Collection

Population, Food and the Environment

Sustainable Development Goal (SDG) 2 seeks to “[e]nd hunger, achieve food security and improved nutrition and promote sustainable agriculture.” The Food and Agriculture Organization (FAO) estimates that the global population affected by severe food insecurity increased to 750 million in 2019. This negative trend is likely to continue given the rise in poverty due to the COVID-19 pandemic. Moreover, the increasing frequency and intensity of extreme weather events such as floods, droughts, wildfires, and temperature extremes induced by climate change adversely impact agricultural production. These events can directly affect livelihoods and food security through a reduction in food availability or indirectly through a reduction in agricultural income, increased unemployment, higher food prices, or violent conflict. The potential impact of environmental change on food production, distribution and access can have multiple ‘knock-on’ effects in other areas of human life, including health, migration, urbanization, and overall socio-economic development. Childhood malnutrition, for instance, which is closely linked with food insecurity, has long lasting impacts on health and wellbeing, ranging from physical and mental health, to cognitive development and labor market performance. Food insecurity can also influence population dynamics: fertility (e.g., through affecting maternal and fetal health), mortality (e.g., through increasing health risks), and migration (e.g., through disruptions of livelihoods or conflict). Given nations’ unequal vulnerability and capacity to respond and adapt to climate change, the impacts mentioned above will vary across geographies and population subgroups. Population, food and the environment are therefore closely connected.

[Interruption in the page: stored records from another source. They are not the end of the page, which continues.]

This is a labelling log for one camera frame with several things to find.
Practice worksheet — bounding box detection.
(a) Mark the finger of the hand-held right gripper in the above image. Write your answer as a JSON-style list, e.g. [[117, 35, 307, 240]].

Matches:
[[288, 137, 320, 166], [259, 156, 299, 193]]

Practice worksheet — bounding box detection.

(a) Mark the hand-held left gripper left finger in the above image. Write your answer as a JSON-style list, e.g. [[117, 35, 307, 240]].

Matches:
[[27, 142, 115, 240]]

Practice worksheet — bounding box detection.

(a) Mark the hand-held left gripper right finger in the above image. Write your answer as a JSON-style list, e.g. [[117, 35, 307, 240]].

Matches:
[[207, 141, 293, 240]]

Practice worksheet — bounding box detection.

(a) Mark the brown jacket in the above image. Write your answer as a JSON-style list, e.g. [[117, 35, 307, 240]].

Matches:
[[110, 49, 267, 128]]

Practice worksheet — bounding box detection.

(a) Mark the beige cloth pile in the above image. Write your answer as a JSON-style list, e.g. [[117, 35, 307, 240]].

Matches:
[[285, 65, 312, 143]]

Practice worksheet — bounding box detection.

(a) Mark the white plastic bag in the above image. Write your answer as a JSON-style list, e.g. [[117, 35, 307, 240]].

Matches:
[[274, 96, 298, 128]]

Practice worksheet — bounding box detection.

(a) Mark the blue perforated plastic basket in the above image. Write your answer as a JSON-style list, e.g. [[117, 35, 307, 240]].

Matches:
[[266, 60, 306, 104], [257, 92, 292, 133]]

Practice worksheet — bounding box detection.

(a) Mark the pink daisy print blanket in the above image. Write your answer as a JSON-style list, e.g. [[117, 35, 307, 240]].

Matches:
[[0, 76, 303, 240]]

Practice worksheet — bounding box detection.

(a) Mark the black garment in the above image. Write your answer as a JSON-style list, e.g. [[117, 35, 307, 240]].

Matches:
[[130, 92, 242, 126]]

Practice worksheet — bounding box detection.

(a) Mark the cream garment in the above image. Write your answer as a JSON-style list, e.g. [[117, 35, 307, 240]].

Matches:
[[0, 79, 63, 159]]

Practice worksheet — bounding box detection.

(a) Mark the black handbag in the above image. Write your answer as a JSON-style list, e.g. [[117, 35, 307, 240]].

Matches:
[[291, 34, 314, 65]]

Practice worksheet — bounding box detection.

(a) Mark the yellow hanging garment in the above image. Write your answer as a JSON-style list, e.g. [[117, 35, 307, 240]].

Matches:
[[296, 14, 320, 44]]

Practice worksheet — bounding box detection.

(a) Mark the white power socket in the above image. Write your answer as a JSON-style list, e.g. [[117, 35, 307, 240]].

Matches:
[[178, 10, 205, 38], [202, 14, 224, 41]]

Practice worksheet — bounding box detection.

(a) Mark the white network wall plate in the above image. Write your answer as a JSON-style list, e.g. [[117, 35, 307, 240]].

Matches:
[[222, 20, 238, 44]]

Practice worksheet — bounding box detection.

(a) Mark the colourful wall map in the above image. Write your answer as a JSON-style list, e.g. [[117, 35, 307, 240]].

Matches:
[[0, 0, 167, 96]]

This special issue explores a range of empirical, theoretical and review papers from multiple social science disciplines, including but not limited to demography, sociology, economics, geography, anthropology, and public health. Topics explore the complex interactions between environmental change, food security and a wide range of population outcomes such as health, fertility, mortality, migration, urbanization, educational attainment, and labor market performance. Papers also offer projections of food security and related impacts under future population and climate change scenarios. We also included papers that approach the topic from a different angle, including the role of population dynamics and food production systems as drivers of environmental change in the present and in the future. Theoretical or review papers providing comprehensive and critical discussions of the nexus population-environment-food are also included.

Editors

  • Raya Muttarak

    Raya Muttarak is the former IIASA Population and Just Societies (POPJUS) Program director and acting Migration and Sustainable Development (MIG) Research Group leader. She is currently professor of Demography and the Department of Statistical Sciences at the University of Bologna, Italy but still maintains close ties with the Population and Just Societies Program at IIASA. She has also been director of Population, Environment, and Sustainable Development at the Wittgenstein Centre for Demography and Global Human Capital, a cooperation between IIASA, the University of Vienna, and the Austrian Academy of Sciences, since 2017.

  • Anna Dimitrova

    I am a postdoctoral scholar at the University of California San Diego. I hold a PhD in economic and social sciences from the Vienna University of Economics and Business. My research focuses on the impacts of climate and environmental change on human health and wellbeing, I study a wide range of issues related to child nutrition, infectious diseases, maternal health, and migration, among other topics, and my work focuses on populations in low- and middle-income countries. A central goal of my work is to better understand the determinants of human vulnerability to the impacts of climate change and the factors that enhance adaptive capacity.